Claire's Birth Story: Part One


(WARNING: This series of posts contains content that some may consider TMI, as well as a fair amount of hippy-dippy stuff that may annoy some readers. Just a heads-up.) 

As I mentioned briefly in a post a few months ago, I knew I wanted to have a natural birth from the moment I found out I was pregnant. Actually, I'd been researching local obstetricians since moving back to Alabama, and I'd found the doctor I wanted to use if I ever got pregnant...even though he was nearly two and a half hours away. The day I got a positive pregnancy test result, I called this particular physician's office and scheduled my first appointment. I received a ton of criticism for choosing to drive so far for prenatal care (nearly everyone tried to convince me I'd give birth roadside, which as you'll see, is quite humorous), but I really felt like this physician was my best chance at having the natural, low-intervention, epidural-free birth I wanted.

And I was right.

So. Details.

After a long, somewhat difficult pregnancy, my due date finally arrived, and baby did not. I had an appointment with my OBGYN, Dr. J, on my due date, Monday, September 10, and I went in hoping that he would check my cervix and find me dilated enough to send to the hospital. I'd been having mild to moderate contractions for a few days now, on and off. The pattern was unreliable, but I was so tired of being pregnant, so over being huge and uncomfortable and vomiting multiple times a day, I was hopeful that my body was secretly progressing. 

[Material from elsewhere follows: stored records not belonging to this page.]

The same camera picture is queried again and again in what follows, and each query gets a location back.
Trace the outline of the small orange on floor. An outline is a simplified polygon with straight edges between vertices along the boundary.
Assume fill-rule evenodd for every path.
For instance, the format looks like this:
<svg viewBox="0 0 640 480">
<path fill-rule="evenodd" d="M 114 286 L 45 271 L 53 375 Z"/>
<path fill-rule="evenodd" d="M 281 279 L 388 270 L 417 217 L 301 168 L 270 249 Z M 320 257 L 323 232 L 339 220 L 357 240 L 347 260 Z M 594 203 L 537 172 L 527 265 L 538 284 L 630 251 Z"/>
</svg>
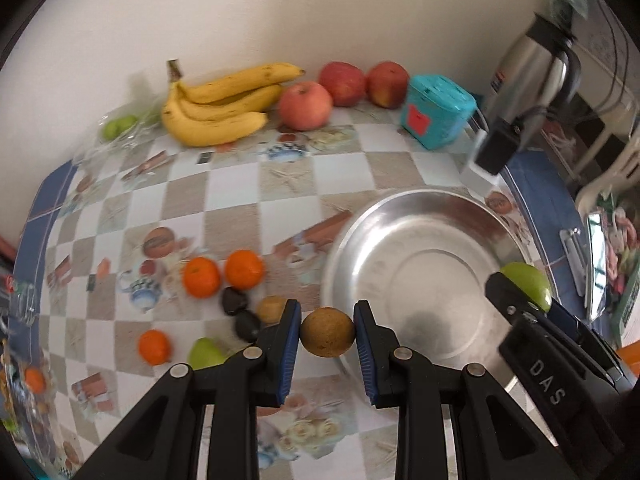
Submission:
<svg viewBox="0 0 640 480">
<path fill-rule="evenodd" d="M 24 383 L 33 394 L 43 394 L 47 389 L 47 381 L 38 367 L 27 367 L 24 370 Z"/>
</svg>

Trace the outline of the teal house-shaped box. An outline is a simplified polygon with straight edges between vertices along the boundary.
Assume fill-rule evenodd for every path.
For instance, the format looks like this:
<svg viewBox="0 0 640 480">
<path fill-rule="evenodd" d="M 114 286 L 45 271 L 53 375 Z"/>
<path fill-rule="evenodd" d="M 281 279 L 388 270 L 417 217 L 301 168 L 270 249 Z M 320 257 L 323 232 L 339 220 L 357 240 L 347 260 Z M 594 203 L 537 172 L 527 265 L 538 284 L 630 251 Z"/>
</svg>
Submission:
<svg viewBox="0 0 640 480">
<path fill-rule="evenodd" d="M 454 142 L 476 111 L 470 92 L 451 79 L 434 74 L 411 76 L 400 125 L 426 150 Z"/>
</svg>

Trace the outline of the grey phone stand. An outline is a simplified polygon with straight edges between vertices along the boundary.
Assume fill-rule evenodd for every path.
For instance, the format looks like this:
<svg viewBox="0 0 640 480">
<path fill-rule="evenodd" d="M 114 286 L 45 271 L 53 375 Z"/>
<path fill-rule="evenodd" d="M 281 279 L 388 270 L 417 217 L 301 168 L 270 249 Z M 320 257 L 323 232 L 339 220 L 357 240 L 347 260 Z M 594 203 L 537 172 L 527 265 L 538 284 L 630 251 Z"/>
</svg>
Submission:
<svg viewBox="0 0 640 480">
<path fill-rule="evenodd" d="M 587 258 L 585 249 L 582 247 L 582 230 L 579 228 L 564 229 L 559 232 L 559 236 L 576 292 L 579 296 L 585 297 Z"/>
</svg>

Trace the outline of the dark plum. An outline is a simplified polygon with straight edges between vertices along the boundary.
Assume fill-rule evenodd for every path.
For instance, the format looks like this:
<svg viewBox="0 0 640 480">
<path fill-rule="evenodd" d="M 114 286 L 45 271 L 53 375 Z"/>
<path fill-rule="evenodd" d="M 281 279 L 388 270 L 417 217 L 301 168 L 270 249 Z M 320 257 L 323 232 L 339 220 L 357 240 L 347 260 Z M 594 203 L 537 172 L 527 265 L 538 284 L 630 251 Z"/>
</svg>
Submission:
<svg viewBox="0 0 640 480">
<path fill-rule="evenodd" d="M 250 300 L 244 290 L 229 286 L 222 291 L 220 303 L 226 315 L 235 316 L 248 309 Z"/>
<path fill-rule="evenodd" d="M 252 311 L 243 310 L 234 317 L 234 331 L 242 341 L 254 344 L 262 331 L 262 322 Z"/>
</svg>

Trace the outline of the black power adapter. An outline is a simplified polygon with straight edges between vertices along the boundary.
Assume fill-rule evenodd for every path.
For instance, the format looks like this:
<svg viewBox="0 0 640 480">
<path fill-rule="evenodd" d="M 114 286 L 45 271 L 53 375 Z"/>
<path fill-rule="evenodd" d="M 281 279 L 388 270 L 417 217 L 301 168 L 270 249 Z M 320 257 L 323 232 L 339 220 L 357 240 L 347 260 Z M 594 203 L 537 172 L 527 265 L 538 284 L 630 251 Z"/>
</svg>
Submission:
<svg viewBox="0 0 640 480">
<path fill-rule="evenodd" d="M 488 174 L 496 176 L 516 153 L 520 143 L 520 128 L 498 117 L 480 144 L 475 163 Z"/>
</svg>

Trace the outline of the large steel plate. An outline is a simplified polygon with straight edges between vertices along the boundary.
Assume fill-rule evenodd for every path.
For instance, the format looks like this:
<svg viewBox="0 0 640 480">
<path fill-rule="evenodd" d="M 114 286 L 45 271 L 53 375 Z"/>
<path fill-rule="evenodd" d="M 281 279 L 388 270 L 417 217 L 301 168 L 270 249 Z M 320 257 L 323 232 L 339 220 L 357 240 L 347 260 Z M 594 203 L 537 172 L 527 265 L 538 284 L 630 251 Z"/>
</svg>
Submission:
<svg viewBox="0 0 640 480">
<path fill-rule="evenodd" d="M 321 303 L 375 321 L 433 363 L 483 364 L 506 390 L 518 382 L 498 352 L 510 325 L 484 295 L 490 274 L 532 260 L 508 224 L 454 191 L 418 188 L 363 206 L 326 259 Z"/>
</svg>

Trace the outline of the orange tangerine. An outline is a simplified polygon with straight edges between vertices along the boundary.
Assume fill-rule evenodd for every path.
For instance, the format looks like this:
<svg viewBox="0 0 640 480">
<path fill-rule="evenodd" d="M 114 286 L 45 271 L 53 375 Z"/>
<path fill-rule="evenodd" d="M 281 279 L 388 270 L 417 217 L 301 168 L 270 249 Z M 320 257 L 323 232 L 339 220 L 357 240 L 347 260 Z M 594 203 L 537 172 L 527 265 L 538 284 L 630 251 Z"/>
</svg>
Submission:
<svg viewBox="0 0 640 480">
<path fill-rule="evenodd" d="M 189 260 L 182 270 L 182 284 L 186 292 L 198 299 L 216 295 L 221 286 L 217 263 L 206 257 Z"/>
<path fill-rule="evenodd" d="M 171 342 L 160 330 L 147 330 L 138 339 L 138 352 L 149 365 L 159 366 L 170 361 Z"/>
<path fill-rule="evenodd" d="M 262 258 L 248 249 L 239 249 L 224 263 L 224 277 L 228 284 L 239 290 L 249 290 L 262 282 L 265 277 Z"/>
</svg>

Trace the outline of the dark red middle apple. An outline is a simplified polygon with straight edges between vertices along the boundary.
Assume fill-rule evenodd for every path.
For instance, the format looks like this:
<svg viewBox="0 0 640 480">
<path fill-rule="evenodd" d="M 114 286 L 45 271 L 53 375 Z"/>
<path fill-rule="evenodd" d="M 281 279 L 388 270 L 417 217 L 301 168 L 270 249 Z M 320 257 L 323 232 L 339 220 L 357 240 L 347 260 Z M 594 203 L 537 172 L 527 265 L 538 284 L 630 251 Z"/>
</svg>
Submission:
<svg viewBox="0 0 640 480">
<path fill-rule="evenodd" d="M 331 62 L 320 70 L 318 83 L 332 96 L 337 107 L 356 106 L 366 95 L 366 76 L 346 62 Z"/>
</svg>

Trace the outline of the clear plastic fruit tray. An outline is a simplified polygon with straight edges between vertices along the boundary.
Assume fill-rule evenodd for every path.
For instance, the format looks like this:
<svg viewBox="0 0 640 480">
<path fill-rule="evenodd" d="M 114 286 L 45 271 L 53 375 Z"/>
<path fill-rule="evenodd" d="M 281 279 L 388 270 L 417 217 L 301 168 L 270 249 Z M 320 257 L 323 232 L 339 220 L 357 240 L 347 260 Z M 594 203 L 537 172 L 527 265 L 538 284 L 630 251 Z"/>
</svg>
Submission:
<svg viewBox="0 0 640 480">
<path fill-rule="evenodd" d="M 160 106 L 155 102 L 131 102 L 111 110 L 88 130 L 84 144 L 76 152 L 76 162 L 133 148 L 160 124 Z"/>
</svg>

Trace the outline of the yellow banana bunch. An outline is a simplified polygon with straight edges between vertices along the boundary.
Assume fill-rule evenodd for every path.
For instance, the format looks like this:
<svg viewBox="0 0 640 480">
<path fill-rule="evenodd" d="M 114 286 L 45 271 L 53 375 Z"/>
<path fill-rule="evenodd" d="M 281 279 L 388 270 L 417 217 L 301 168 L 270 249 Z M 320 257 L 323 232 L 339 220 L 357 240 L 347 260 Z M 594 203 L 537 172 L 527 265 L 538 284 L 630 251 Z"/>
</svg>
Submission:
<svg viewBox="0 0 640 480">
<path fill-rule="evenodd" d="M 272 63 L 192 86 L 184 82 L 176 60 L 167 62 L 167 70 L 169 89 L 160 119 L 188 148 L 229 144 L 264 128 L 283 85 L 305 73 L 290 63 Z"/>
</svg>

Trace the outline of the smartphone on stand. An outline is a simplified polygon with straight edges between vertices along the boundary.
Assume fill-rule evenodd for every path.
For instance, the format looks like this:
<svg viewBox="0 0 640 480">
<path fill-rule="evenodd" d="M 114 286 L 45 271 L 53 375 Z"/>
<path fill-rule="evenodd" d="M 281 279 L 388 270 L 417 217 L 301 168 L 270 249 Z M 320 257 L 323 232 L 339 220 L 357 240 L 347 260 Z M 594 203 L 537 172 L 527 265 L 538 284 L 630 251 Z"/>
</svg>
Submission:
<svg viewBox="0 0 640 480">
<path fill-rule="evenodd" d="M 608 269 L 606 268 L 605 229 L 603 214 L 595 210 L 586 217 L 588 237 L 588 270 L 586 271 L 586 309 L 587 318 L 593 323 L 605 309 L 606 288 L 608 287 Z"/>
</svg>

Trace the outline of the patterned plastic tablecloth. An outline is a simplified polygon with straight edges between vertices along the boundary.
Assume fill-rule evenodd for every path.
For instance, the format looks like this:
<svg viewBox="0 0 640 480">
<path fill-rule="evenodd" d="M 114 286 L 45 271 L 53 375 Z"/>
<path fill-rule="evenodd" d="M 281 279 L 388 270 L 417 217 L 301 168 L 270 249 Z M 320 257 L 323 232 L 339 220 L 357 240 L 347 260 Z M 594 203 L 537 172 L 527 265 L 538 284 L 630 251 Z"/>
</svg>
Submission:
<svg viewBox="0 0 640 480">
<path fill-rule="evenodd" d="M 147 330 L 164 332 L 172 359 L 201 337 L 238 350 L 218 298 L 182 288 L 183 265 L 203 256 L 223 266 L 247 249 L 264 262 L 250 299 L 322 303 L 332 240 L 314 229 L 375 197 L 408 188 L 460 191 L 469 133 L 429 152 L 401 129 L 395 112 L 338 108 L 321 130 L 270 126 L 211 151 L 149 134 L 88 163 L 52 172 L 26 223 L 14 275 L 37 287 L 39 314 L 13 325 L 21 367 L 39 367 L 46 390 L 20 390 L 14 427 L 35 472 L 70 478 L 163 375 L 138 351 Z"/>
</svg>

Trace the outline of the red right apple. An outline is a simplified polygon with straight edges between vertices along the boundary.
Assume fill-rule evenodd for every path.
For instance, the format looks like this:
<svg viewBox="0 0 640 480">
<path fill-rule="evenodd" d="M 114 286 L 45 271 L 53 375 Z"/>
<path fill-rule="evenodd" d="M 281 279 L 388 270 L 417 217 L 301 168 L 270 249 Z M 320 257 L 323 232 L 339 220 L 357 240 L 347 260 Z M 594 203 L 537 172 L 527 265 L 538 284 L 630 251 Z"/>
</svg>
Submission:
<svg viewBox="0 0 640 480">
<path fill-rule="evenodd" d="M 397 110 L 405 102 L 409 78 L 409 73 L 398 63 L 378 63 L 367 73 L 369 101 L 388 110 Z"/>
</svg>

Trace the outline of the white plastic chair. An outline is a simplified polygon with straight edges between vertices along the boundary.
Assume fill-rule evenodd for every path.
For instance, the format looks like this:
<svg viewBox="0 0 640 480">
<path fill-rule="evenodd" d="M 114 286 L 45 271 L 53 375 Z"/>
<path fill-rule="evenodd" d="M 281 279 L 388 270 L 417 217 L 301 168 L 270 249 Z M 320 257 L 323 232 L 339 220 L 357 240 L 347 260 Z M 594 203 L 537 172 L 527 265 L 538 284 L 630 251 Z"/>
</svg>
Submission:
<svg viewBox="0 0 640 480">
<path fill-rule="evenodd" d="M 639 131 L 639 127 L 634 128 L 625 148 L 612 166 L 577 194 L 575 207 L 582 218 L 596 208 L 597 198 L 602 193 L 608 195 L 624 192 L 639 183 Z"/>
</svg>

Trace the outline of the pale red apple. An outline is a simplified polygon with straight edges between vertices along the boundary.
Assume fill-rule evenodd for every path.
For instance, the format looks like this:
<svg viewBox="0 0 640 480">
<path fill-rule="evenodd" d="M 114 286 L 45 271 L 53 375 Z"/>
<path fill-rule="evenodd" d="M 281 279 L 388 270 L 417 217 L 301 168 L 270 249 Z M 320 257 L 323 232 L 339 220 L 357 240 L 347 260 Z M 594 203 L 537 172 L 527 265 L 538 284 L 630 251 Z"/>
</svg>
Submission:
<svg viewBox="0 0 640 480">
<path fill-rule="evenodd" d="M 282 124 L 298 131 L 314 130 L 326 125 L 332 108 L 332 96 L 314 81 L 303 81 L 288 87 L 278 103 Z"/>
</svg>

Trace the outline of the brown kiwi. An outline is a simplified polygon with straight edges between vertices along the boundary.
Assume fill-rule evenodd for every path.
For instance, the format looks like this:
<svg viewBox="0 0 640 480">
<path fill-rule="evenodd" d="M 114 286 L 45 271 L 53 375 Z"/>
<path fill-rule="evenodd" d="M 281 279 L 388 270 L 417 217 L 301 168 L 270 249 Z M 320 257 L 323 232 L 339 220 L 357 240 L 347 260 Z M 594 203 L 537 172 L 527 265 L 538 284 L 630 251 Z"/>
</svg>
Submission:
<svg viewBox="0 0 640 480">
<path fill-rule="evenodd" d="M 286 299 L 277 296 L 265 296 L 256 307 L 256 315 L 265 326 L 278 324 L 285 309 Z"/>
</svg>

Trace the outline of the steel thermos jug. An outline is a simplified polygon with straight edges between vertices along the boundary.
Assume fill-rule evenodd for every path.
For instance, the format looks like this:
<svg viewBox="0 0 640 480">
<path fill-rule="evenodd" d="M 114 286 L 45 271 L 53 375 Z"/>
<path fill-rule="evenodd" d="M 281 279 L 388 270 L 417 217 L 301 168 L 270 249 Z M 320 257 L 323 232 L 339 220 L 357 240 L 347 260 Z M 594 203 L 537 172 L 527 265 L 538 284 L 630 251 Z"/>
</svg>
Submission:
<svg viewBox="0 0 640 480">
<path fill-rule="evenodd" d="M 582 81 L 574 36 L 537 14 L 503 55 L 491 77 L 482 111 L 521 128 L 559 114 Z"/>
</svg>

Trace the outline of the clear glass mug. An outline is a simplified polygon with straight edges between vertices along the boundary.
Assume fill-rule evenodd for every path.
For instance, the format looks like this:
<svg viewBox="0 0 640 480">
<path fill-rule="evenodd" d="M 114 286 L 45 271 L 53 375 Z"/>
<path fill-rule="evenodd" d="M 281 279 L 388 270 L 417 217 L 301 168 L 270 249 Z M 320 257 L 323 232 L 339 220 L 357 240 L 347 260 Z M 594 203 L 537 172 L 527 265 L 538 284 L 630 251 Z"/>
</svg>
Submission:
<svg viewBox="0 0 640 480">
<path fill-rule="evenodd" d="M 6 316 L 30 327 L 38 316 L 38 292 L 31 282 L 17 280 L 13 275 L 6 277 L 6 291 L 9 307 Z"/>
</svg>

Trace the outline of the green pear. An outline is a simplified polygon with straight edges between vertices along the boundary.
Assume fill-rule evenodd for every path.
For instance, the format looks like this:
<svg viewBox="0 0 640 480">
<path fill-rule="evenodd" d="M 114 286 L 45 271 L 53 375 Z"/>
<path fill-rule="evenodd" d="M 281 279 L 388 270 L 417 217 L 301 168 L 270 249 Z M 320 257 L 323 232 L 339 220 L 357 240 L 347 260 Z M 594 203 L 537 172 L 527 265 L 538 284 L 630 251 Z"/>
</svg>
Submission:
<svg viewBox="0 0 640 480">
<path fill-rule="evenodd" d="M 536 266 L 524 262 L 510 262 L 500 272 L 525 292 L 531 302 L 548 312 L 552 306 L 552 289 L 547 275 Z"/>
<path fill-rule="evenodd" d="M 194 370 L 224 364 L 226 359 L 227 355 L 206 337 L 198 338 L 188 355 L 188 363 Z"/>
</svg>

Me on my due date, September 10, 2018.
Dr. J checked me and said I was at 2 cm, but the baby was still "sitting pretty high." I kind of wanted to cry, but he reassured me that something was happening; 2 cm was better than 0. He estimated the baby would come within the week, but it could be sooner if he did a membrane sweep. My membranes were stripped around 10:30 AM, and it was a pretty unpleasant, albeit quick, ordeal. Soooo much pressure. He warned me there would be spotting afterward, and I'm so glad he did, because within the hour, it looked as though I'd started my period. 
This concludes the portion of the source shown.